Directions = Restate verbatim the span of lines below between the line with "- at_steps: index" and the line with "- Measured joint", including those two lines, and only that span.

Dataset section =
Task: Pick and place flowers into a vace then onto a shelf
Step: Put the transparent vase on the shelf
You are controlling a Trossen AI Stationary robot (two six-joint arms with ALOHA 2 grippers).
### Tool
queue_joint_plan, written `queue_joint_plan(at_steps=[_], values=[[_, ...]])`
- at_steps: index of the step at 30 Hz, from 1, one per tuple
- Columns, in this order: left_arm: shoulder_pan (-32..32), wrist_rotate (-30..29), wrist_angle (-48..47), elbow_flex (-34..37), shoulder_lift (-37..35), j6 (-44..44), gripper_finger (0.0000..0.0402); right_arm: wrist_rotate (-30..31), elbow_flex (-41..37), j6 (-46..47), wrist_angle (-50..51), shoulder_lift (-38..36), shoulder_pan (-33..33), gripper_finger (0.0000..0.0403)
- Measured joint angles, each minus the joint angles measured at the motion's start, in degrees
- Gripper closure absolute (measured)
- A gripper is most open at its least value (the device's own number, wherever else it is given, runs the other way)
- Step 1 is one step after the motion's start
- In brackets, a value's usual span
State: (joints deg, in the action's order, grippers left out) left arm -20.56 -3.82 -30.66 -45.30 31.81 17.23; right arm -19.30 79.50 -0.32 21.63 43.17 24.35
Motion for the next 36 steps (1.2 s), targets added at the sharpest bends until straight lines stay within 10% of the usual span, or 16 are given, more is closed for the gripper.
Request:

Final answer =
- at_steps: index of the step at 30 Hz, from 1, one per tuple
- Columns, in this order: left_arm: shoulder_pan (-32..32), wrist_rotate (-30..29), wrist_angle (-48..47), elbow_flex (-34..37), shoulder_lift (-37..35), j6 (-44..44), gripper_finger (0.0000..0.0402); right_arm: wrist_rotate (-30..31), elbow_flex (-41..37), j6 (-46..47), wrist_angle (-50..51), shoulder_lift (-38..36), shoulder_pan (-33..33), gripper_finger (0.0000..0.0403)
- Measured joint angles, each minus the joint angles measured at the motion's start, in degrees

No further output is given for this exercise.